Work required: Look below for the line holding "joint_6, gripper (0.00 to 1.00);" and the line holding "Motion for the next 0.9". Transcribe exactly those lines and all lines between them, nothing more.

Entries shown:
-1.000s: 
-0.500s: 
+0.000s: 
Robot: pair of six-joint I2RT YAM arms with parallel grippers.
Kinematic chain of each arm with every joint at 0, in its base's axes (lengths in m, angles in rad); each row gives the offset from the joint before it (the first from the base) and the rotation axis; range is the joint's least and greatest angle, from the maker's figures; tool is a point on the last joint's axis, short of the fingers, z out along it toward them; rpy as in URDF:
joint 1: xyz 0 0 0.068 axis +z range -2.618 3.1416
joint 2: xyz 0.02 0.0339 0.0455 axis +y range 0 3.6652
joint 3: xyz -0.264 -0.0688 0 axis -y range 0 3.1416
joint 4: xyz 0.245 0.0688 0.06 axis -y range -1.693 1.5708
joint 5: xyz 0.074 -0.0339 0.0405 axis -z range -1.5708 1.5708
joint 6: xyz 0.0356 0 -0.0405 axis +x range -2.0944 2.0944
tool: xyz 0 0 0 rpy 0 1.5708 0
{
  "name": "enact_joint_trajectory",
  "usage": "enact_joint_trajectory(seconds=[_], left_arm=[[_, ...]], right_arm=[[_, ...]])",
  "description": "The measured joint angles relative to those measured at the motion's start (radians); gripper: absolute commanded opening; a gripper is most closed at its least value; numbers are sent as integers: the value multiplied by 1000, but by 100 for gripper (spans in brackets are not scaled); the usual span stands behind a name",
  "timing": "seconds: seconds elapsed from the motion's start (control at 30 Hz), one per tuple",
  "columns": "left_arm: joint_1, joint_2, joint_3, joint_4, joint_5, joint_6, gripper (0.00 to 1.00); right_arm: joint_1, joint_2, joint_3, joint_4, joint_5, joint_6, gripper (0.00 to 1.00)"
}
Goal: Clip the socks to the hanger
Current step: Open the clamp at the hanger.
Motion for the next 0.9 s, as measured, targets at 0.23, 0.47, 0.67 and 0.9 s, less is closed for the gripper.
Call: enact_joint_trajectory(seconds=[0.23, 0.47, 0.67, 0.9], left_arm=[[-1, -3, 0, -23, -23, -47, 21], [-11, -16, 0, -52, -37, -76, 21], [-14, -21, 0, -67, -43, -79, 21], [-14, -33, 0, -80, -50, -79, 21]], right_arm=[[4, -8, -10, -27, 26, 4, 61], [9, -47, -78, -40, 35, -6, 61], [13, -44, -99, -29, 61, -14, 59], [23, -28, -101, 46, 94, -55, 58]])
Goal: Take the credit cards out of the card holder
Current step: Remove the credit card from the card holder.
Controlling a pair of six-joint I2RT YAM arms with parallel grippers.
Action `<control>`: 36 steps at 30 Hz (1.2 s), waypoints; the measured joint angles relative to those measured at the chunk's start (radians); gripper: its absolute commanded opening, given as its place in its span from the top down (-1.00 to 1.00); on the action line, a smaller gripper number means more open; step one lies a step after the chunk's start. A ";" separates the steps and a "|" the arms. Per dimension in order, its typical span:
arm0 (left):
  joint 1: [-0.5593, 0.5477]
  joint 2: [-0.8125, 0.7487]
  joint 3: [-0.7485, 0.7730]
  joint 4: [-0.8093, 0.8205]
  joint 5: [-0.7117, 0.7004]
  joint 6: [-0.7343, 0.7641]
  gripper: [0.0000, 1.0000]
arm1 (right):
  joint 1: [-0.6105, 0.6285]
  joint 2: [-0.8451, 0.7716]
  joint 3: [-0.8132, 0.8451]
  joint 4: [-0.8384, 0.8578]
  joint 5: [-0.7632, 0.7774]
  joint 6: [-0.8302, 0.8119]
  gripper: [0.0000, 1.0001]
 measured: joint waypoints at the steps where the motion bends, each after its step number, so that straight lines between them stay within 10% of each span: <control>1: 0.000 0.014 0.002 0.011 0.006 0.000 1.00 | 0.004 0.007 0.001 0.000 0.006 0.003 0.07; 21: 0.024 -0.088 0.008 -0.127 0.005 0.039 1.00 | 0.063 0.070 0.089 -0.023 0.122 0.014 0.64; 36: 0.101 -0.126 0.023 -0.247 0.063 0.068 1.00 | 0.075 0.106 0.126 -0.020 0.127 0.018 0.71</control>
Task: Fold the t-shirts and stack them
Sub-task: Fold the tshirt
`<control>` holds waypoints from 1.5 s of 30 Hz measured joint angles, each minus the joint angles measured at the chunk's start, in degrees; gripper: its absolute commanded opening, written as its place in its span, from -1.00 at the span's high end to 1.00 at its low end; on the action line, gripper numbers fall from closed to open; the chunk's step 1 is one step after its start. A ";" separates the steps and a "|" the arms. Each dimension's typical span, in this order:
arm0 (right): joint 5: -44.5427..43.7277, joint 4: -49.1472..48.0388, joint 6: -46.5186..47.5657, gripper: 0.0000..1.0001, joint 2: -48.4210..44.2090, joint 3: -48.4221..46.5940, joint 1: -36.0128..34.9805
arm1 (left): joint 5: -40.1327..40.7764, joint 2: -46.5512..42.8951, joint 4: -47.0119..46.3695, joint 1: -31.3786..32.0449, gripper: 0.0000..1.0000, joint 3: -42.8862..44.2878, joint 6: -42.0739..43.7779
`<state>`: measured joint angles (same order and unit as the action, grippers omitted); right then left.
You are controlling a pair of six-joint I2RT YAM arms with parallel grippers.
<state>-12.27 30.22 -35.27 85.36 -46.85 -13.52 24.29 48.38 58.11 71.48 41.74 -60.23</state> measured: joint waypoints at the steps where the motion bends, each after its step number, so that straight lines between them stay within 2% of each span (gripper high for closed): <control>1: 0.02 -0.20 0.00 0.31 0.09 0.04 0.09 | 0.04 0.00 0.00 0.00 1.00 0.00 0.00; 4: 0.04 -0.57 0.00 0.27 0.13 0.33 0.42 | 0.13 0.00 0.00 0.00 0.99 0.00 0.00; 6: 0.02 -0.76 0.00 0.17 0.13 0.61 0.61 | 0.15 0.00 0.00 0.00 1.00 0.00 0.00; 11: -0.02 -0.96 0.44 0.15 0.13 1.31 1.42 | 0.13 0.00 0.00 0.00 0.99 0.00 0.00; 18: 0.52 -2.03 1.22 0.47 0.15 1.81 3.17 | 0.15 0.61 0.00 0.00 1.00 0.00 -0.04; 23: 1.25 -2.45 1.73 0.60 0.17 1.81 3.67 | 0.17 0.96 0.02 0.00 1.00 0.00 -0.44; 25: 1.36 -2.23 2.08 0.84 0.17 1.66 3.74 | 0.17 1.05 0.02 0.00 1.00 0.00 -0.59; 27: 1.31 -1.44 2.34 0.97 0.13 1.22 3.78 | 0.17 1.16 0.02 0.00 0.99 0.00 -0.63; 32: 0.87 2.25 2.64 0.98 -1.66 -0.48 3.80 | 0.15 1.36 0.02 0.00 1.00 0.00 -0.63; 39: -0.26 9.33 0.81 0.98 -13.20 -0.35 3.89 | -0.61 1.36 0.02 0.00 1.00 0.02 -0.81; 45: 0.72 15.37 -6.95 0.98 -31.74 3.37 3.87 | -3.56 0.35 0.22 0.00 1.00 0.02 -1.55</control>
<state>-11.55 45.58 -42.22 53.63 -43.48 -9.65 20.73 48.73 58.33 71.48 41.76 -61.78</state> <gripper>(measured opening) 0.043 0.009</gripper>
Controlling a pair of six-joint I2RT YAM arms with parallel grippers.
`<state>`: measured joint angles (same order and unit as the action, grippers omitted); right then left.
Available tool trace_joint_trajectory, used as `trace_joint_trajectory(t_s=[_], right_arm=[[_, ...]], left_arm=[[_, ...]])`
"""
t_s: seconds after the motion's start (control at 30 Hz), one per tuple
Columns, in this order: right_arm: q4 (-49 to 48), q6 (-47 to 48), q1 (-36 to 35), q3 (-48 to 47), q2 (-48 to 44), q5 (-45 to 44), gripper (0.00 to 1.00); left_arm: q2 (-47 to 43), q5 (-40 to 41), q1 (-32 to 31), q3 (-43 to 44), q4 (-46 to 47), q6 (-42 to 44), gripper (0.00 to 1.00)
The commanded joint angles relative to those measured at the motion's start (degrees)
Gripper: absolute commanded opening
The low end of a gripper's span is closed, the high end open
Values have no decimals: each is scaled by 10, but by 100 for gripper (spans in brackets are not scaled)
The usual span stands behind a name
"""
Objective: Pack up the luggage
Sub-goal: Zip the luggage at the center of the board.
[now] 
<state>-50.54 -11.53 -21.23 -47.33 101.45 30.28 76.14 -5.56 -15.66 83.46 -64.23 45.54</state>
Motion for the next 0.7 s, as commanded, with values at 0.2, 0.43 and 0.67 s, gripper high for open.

Response area:
  "columns": "left_arm: joint_1, joint_2, joint_3, joint_4, joint_5, joint_6, gripper (0.00 to 1.00); right_arm: joint_1, joint_2, joint_3, joint_4, joint_5, joint_6, gripper (0.00 to 1.00)"
}
Goal: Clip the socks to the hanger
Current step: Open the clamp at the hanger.
Motion for the next 0.9 s, as measured, targets at 0.23, 0.47, 0.67 and 0.9 s, less is closed for the gripper.

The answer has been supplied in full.